Writing about Gloria Biggs

Today I am writing about Gloria Biggs who went from St. Petersburg Times women’s page editor to the first female publisher in the Gannett chain. I am focusing on her conflicted feelings about feminism which I discovered in her papers in the Western Historical Manuscript Collection at the University of Missouri.

On one side were there letters in which she embraced women’s liberation. Biggs responds to a congratulatory letter from the coordinator of the Brevard County Library System: “I was delighted with your “women’s lib” list of books.”

Biggs responded to a letter from the women’s editor at the Philadelphia Inquirer:
I put in a very special category the words you wrote on your card: ‘Thank you for all women.’ Others have expressed the same thought but none quite as movingly as that. I thank you for it. And I won’t forget the debt I owe to all those who have marched and protested and worked in the dark and lonely hours. I hope that I can accomplish something here that just might make it easier for someone else’s tomorrows.”

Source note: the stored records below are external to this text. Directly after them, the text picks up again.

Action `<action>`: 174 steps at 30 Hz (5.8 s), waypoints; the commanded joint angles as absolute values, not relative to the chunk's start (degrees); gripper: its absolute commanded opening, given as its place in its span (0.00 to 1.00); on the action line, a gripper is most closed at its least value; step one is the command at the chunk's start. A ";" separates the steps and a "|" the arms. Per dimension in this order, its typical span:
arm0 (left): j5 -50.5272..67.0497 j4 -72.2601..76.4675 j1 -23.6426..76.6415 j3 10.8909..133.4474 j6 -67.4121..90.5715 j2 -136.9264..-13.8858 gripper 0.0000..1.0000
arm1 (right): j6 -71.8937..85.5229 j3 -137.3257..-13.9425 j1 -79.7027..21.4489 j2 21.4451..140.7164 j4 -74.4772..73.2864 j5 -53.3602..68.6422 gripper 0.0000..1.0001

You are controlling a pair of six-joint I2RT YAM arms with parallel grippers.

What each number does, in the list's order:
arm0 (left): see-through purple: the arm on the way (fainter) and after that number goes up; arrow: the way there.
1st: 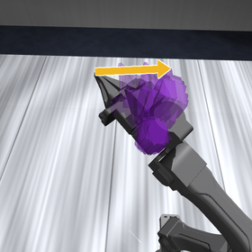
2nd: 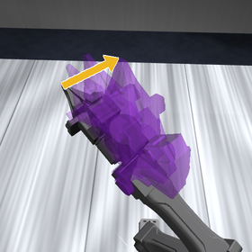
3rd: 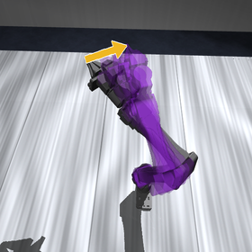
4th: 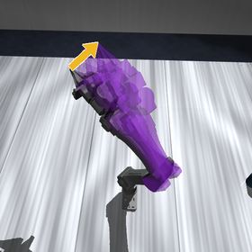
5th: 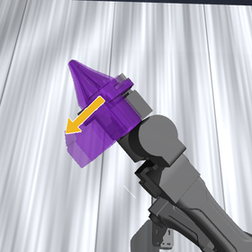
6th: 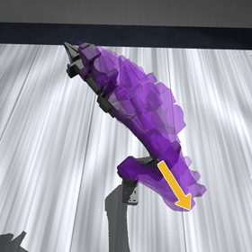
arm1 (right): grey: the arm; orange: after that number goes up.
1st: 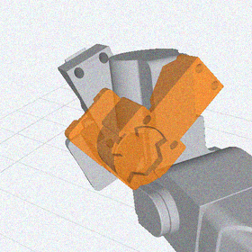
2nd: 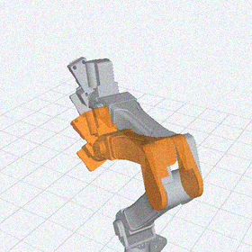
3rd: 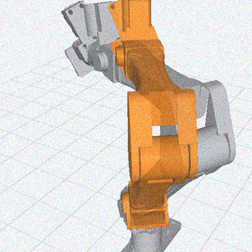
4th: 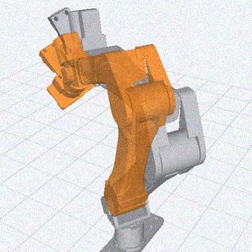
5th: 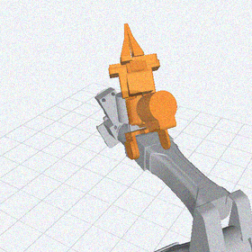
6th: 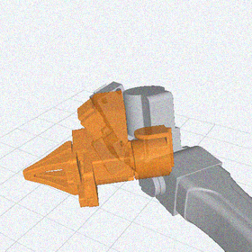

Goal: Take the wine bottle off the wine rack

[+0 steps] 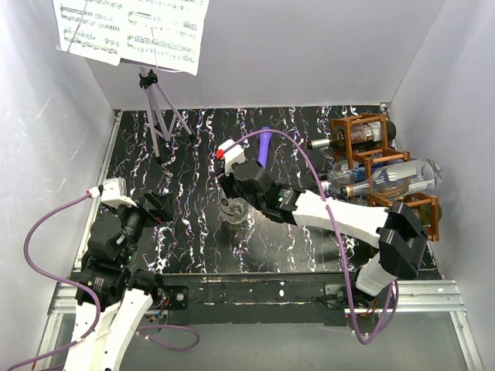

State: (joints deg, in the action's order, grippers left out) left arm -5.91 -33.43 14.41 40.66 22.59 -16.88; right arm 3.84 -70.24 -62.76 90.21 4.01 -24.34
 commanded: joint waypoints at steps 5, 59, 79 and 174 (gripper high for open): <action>-3.96 -32.61 14.15 41.22 21.53 -17.58 0.98 | 4.05 -70.49 -64.51 89.12 19.77 -24.96 0.07; -14.40 -20.48 41.04 55.19 20.93 -58.63 0.03 | 10.64 -53.88 -66.53 43.16 -3.96 -26.10 0.83; -24.70 -16.00 11.44 64.51 10.81 -63.10 0.00 | 11.51 -50.71 -66.53 38.41 -5.71 -25.93 0.83; 31.64 -21.36 6.68 38.76 20.83 -27.33 0.98 | -85.07 -48.35 -16.97 49.92 -34.55 -9.49 0.65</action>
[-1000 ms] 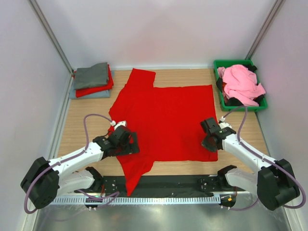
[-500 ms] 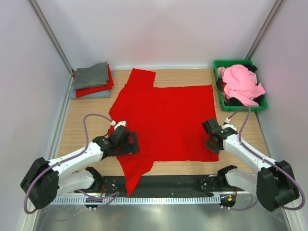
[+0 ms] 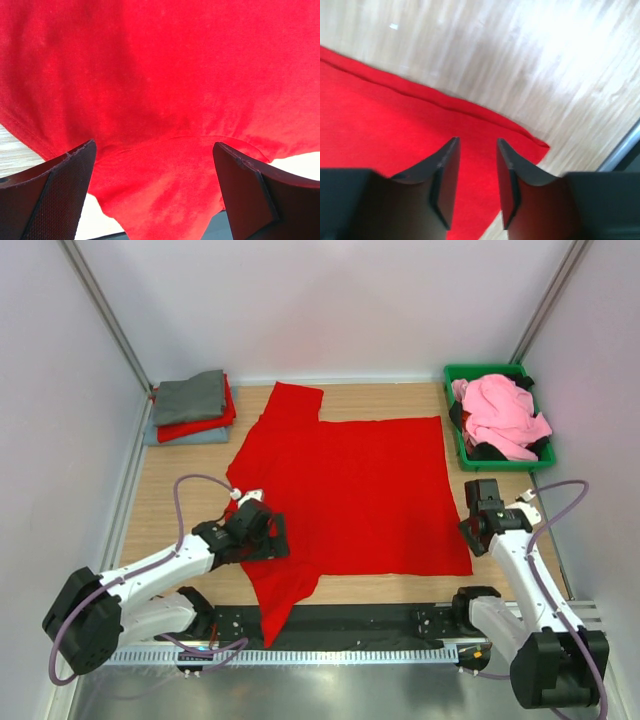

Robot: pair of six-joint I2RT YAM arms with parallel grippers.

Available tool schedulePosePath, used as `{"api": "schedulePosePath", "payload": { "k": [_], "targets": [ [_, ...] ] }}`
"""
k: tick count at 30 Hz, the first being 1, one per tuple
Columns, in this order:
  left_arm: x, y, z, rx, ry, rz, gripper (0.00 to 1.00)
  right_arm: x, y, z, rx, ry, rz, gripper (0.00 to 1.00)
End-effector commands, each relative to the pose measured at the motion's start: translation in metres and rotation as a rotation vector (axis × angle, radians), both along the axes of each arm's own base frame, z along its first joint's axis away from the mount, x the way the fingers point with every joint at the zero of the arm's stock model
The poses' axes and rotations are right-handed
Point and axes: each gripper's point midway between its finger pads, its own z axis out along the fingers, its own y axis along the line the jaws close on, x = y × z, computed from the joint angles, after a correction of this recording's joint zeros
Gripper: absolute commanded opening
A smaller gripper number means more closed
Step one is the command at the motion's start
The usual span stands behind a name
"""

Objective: Fold and stack the t-shirts
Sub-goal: Flatten the tshirt out

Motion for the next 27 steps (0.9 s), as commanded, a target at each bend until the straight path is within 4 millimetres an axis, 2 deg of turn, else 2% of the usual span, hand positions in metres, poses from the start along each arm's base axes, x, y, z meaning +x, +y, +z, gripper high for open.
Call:
{"api": "schedulePosePath", "payload": {
  "k": [1,4,6,8,10,11,12,16,17,18,19,20,21,23,24,26,27],
  "targets": [
    [0.012,-0.004,0.019,-0.012,-0.051,0.002,1.0,0.024,-0.002,0.035,-0.007,-0.106,0.003,0.44],
    [0.01,-0.001,0.028,-0.013,-0.06,0.007,1.0,0.03,-0.001,0.052,-0.019,-0.127,0.059,0.53],
    [0.01,0.0,0.04,-0.033,-0.082,0.014,1.0,0.04,0.008,0.065,-0.003,-0.177,0.154,0.54],
    [0.005,0.004,0.045,-0.048,-0.086,0.023,1.0,0.048,0.033,0.07,0.097,-0.229,0.27,0.58],
    [0.001,0.003,0.046,-0.079,-0.078,0.041,1.0,0.065,0.061,0.084,0.177,-0.36,0.412,0.63],
    [-0.002,0.004,0.046,-0.089,-0.077,0.048,1.0,0.063,0.091,0.083,0.278,-0.384,0.521,0.65],
    [-0.003,0.005,0.045,-0.096,-0.072,0.063,1.0,0.071,0.104,0.09,0.298,-0.433,0.573,0.67],
    [-0.008,0.011,0.033,-0.086,-0.049,0.097,1.0,0.065,0.171,0.09,0.318,-0.373,0.822,0.69],
    [-0.01,0.012,0.028,-0.082,-0.036,0.104,1.0,0.067,0.188,0.085,0.32,-0.327,0.869,0.69],
    [-0.012,0.012,0.026,-0.081,-0.029,0.107,0.99,0.053,0.22,0.085,0.316,-0.309,0.99,0.68],
    [-0.013,0.012,0.025,-0.088,-0.021,0.12,0.99,0.047,0.236,0.079,0.313,-0.275,1.037,0.68],
    [-0.015,0.013,0.022,-0.089,-0.012,0.123,0.98,0.039,0.256,0.083,0.313,-0.269,1.1,0.67],
    [-0.016,0.013,0.021,-0.09,-0.005,0.127,0.97,0.018,0.281,0.068,0.302,-0.21,1.195,0.66],
    [-0.017,0.014,0.019,-0.091,-0.001,0.139,0.96,0.002,0.302,0.056,0.297,-0.185,1.228,0.62],
    [-0.017,0.014,0.018,-0.09,0.002,0.142,0.96,-0.016,0.323,0.047,0.324,-0.178,1.289,0.59],
    [-0.017,0.015,0.017,-0.087,0.004,0.15,0.96,-0.037,0.342,0.032,0.393,-0.164,1.304,0.57],
    [-0.017,0.016,0.016,-0.082,0.0,0.152,0.96,-0.045,0.358,0.028,0.426,-0.183,1.331,0.57]
  ]
}}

At other times, Biggs rejected the idea that her promotion was tied to her gender. She responded to Florida Governor Reubin Askew’s congratulatory letter in a way that discounted the concept that her gender made a difference. She wrote: “Although it is, of course, a thrill to be the first woman promoted to publisher of Gannett’s 53 newspapers, I find now that I have been in the job for a while that the fact of being a woman or a man isn’t very significant.”

I hope to complete a case study of her promotion to send to a communications journal.